Here’s another fun fact about who does the hiring in America: Approximately 77% of human resources position in the country are held by women according to multiple studies.
It’s hard to believe that HR departments across the nation that are employing just 23% men (talk about a gender gap) are making anti-women decisions on wages. If the wage gap is truly the result of sexism, it’s mostly women doing the discrimination.
And then there’s this from Joanna Williams writing at Spiked:
…these headline-grabbing statistics about a smaller but still existing pay gap are used by politicians and campaigners in their handwringing over the plight of women and girls today. However, what is less well known is that such statistics are arrived at by conflating the earnings of women of all ages, all occupations, and those in part-time and full-time work. The reality is that for people aged under 40 and working full-time, the gender pay gap is around zero; since 2009 women aged 22 to 29 have actually earned more than men. Furthermore, evidence shows that as the pay gap falls first for younger people, this smaller differential sticks with each generational cohort as they age. So, if current trends continue, the pay gap should be a thing of the past in the space of some 20 years.
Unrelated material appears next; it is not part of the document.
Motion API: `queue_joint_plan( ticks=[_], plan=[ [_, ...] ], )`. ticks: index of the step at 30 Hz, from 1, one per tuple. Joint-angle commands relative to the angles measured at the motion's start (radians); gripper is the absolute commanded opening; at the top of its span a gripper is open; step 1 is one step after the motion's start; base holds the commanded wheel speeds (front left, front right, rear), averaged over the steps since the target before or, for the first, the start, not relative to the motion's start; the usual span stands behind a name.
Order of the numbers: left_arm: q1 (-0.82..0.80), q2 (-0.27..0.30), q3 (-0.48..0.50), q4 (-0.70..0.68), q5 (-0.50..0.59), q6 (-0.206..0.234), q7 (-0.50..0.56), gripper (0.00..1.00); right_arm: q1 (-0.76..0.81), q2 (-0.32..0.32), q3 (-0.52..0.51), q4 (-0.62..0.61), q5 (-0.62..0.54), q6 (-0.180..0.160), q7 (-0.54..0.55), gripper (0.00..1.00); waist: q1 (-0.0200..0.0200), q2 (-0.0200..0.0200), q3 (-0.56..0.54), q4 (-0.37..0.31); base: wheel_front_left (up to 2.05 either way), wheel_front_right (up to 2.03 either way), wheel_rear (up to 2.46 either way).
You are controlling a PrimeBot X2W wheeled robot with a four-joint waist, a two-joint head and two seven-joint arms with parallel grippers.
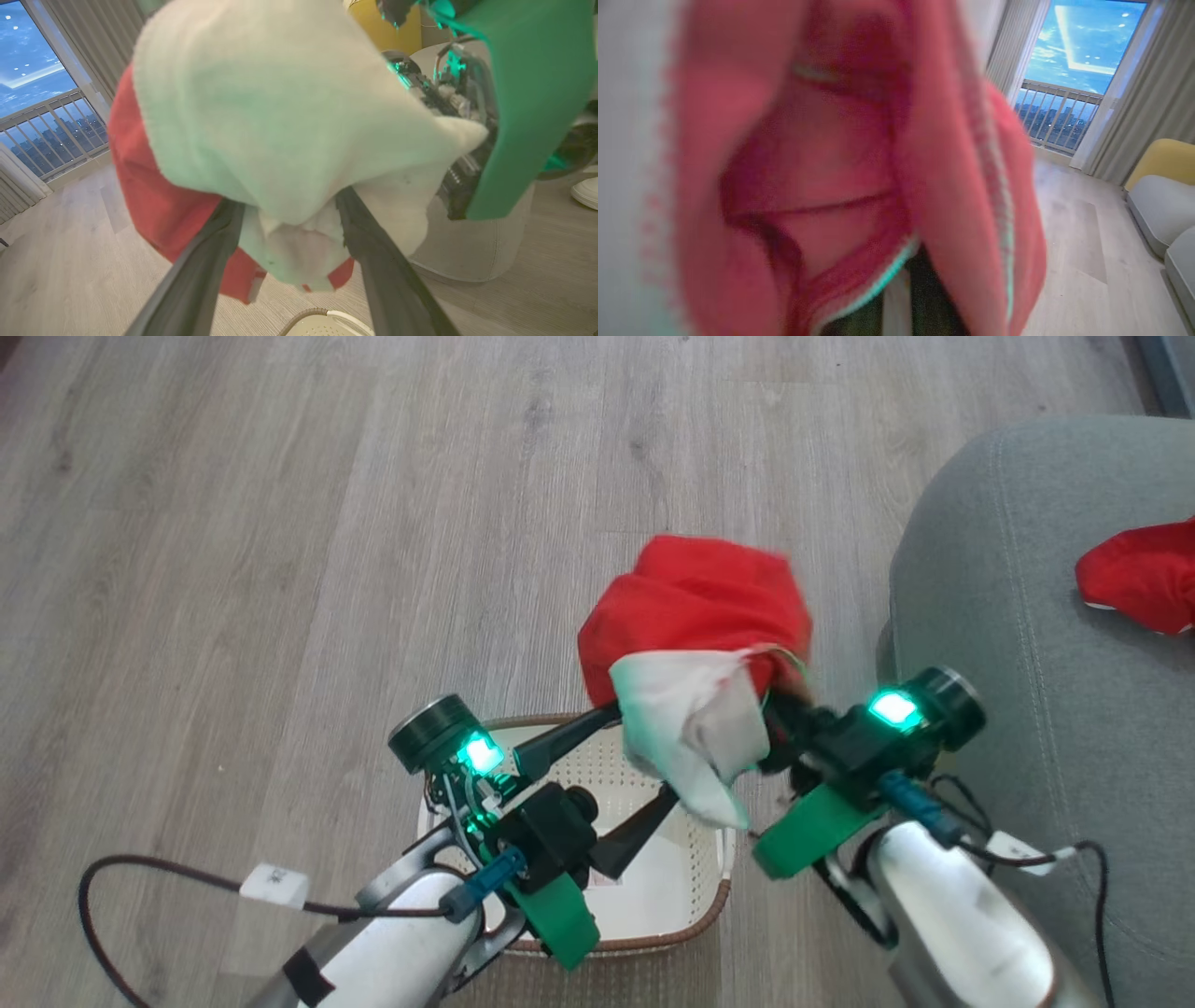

Our society is evolving, and as a result economic outcomes are as well.
What some in the political world imagine, for political reasons, as generational gender discrimination perpetrated by patriarchal forces is really just men and women making decisions in their own best interest. And, as the generations go by, those decisions change and produce different outcomes.
At some point, we’re going to have to admit that the lack of an equal outcome is not in and of itself evidence of discriminatory influences. But there are powerful political reasons to divide our population into victim groups to be catered to, so that sort of enlightenment is going to be elusive I’m afraid.